Here are some steps you can take to ensure that you feel prepared for your ADHD assessment.
You may experience a range of emotions before your ADHD assessment. Commonly experienced emotions include feeling worried about what the assessment will entail; feeling hopeful that the assessment will provide you with answers; feeling nervous about the appointment, or even feeling frustrated that you have to go through an assessment process. It is important to remember that everyone's experience is unique, and there is no right or wrong way to feel before an ADHD assessment. To support you with this process, here are some steps you can take to ensure that you feel prepared for your ADHD assessment.
1. Gather information about your symptoms: Try to identify the specific symptoms you are experiencing and how they are affecting your daily life. This can be helpful before your assessment to ensure that you are able to recall the key points you would like to raise. If you have any previous assessments or records that you think may be relevant to the assessment, you can have this to hand before the appointment and discuss this with your clinician during the ADHD assessment. These can help your clinician to get a better understanding of your history and experiences. As ADHD is a neurodevelopmental condition, childhood records (such as school reports) can provide additional information that can aid the assessment process.
2. Complete any required forms: Before the assessment, you may be asked to complete a series of questionnaires or forms that enable you to consider your experience with ADHD symptoms and their impact on your life. Make sure you fill these out thoroughly and accurately. There are no right or wrong answers and these questionnaires are designed to provide a starting point for the discussions within your appointment.
3. Get a good night's sleep: Try to get a good night's sleep before your assessment. You may experience a range of emotions on the day/in the period after your ADHD assessment. Getting a good night’s sleep before your appointment can help you to ensure that you are well-rested for the appointment.
4. Bring a support person: Consider bringing a trusted family member, partner, or long-term friend to the appointment with you if you think this would be helpful for your personal circumstance.

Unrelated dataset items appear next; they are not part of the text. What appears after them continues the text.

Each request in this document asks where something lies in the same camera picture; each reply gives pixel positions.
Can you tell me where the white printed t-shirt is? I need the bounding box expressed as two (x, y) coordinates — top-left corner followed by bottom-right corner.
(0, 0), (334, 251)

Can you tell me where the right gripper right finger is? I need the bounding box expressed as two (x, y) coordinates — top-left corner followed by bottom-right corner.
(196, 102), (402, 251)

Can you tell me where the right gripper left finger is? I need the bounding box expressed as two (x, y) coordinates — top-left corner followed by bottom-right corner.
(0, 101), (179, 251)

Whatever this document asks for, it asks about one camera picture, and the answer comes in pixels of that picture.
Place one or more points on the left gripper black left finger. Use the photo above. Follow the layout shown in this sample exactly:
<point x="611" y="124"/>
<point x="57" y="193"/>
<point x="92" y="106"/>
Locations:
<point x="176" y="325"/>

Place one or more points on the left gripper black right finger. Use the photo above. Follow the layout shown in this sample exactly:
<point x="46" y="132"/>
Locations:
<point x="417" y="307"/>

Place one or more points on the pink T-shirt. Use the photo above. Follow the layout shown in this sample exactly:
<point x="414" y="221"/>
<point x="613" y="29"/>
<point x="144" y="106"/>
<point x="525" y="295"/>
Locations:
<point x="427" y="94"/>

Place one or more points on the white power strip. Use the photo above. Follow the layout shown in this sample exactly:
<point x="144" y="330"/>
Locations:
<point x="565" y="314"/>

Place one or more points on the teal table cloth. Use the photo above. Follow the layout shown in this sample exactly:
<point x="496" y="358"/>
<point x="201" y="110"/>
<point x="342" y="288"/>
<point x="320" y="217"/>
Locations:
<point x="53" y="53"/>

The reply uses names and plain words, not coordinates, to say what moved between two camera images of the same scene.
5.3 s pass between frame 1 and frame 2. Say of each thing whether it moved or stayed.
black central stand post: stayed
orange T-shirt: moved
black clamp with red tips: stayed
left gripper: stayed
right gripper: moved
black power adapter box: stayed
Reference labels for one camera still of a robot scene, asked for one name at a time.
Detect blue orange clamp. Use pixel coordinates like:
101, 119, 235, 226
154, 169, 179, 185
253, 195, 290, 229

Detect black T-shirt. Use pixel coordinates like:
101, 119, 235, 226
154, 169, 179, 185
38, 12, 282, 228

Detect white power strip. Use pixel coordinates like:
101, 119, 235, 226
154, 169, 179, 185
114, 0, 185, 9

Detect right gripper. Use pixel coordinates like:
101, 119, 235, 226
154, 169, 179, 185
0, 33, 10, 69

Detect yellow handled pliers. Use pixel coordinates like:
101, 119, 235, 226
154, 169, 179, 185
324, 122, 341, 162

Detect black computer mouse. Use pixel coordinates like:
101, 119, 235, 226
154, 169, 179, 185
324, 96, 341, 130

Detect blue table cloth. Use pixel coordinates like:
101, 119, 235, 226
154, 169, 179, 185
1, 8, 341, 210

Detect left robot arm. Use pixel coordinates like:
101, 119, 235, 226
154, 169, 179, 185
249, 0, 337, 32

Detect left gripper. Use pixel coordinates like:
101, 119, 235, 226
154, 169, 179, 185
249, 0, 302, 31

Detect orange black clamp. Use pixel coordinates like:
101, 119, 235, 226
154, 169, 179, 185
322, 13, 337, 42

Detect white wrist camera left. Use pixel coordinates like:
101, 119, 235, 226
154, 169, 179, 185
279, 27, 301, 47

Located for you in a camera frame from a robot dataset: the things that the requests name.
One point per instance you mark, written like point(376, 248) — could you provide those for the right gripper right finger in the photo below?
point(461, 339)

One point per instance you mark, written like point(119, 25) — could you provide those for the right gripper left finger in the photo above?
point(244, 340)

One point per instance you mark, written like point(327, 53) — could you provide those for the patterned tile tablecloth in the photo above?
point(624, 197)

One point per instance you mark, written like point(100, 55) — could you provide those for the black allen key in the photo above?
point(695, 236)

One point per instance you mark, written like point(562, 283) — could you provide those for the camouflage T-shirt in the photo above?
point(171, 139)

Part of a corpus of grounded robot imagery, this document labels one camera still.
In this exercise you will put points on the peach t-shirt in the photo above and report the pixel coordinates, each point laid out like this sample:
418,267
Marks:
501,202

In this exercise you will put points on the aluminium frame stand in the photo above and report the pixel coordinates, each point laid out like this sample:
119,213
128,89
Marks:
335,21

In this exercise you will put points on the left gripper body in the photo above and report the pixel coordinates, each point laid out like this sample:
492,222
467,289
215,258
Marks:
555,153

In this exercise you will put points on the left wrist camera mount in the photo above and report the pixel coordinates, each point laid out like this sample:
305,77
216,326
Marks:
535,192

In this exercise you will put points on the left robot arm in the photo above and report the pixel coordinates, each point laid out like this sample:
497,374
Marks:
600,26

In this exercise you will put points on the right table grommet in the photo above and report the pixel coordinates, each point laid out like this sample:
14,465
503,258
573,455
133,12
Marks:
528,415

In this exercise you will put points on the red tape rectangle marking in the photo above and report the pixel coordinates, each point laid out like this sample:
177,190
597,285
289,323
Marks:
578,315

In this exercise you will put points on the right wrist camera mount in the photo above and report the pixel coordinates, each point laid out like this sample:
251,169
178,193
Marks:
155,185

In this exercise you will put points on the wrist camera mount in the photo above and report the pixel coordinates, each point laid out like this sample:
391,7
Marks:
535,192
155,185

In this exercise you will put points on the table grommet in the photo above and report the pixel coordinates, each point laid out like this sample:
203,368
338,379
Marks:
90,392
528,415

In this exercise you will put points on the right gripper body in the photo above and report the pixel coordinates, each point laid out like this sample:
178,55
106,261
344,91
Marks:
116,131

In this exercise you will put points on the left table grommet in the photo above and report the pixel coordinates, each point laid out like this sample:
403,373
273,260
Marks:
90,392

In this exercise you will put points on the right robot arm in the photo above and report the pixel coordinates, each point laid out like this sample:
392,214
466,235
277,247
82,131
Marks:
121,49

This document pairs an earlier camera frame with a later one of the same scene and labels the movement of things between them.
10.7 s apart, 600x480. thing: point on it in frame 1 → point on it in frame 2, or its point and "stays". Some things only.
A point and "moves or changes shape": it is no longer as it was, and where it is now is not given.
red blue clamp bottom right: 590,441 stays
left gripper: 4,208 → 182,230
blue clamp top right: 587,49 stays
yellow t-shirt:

They can provide emotional support and help you remember important information.
Further, the provision of collateral information is necessary for a diagnostic assessment of ADHD. Collateral information in ADHD assessments refers to information gathered from sources other than the individual being assessed. This collateral information is important in the assessment of ADHD because it can provide additional perspectives on your behaviour, symptoms, and how you function in various settings. The information provided by collateral sources and informants is an important part of the ADHD assessment process, as it helps to ensure that the assessment is comprehensive and accurate.
5. Prepare for questions: Be prepared to answer questions about your childhood development, your clinical history, your family history, and your current difficulties. Think about how to describe your symptoms in detail and be honest about any concerns you may have.
Finally, be open to the assessment process. Remember, the assessment is designed to explore your areas of concern, better understand your symptoms and identify any appropriate support.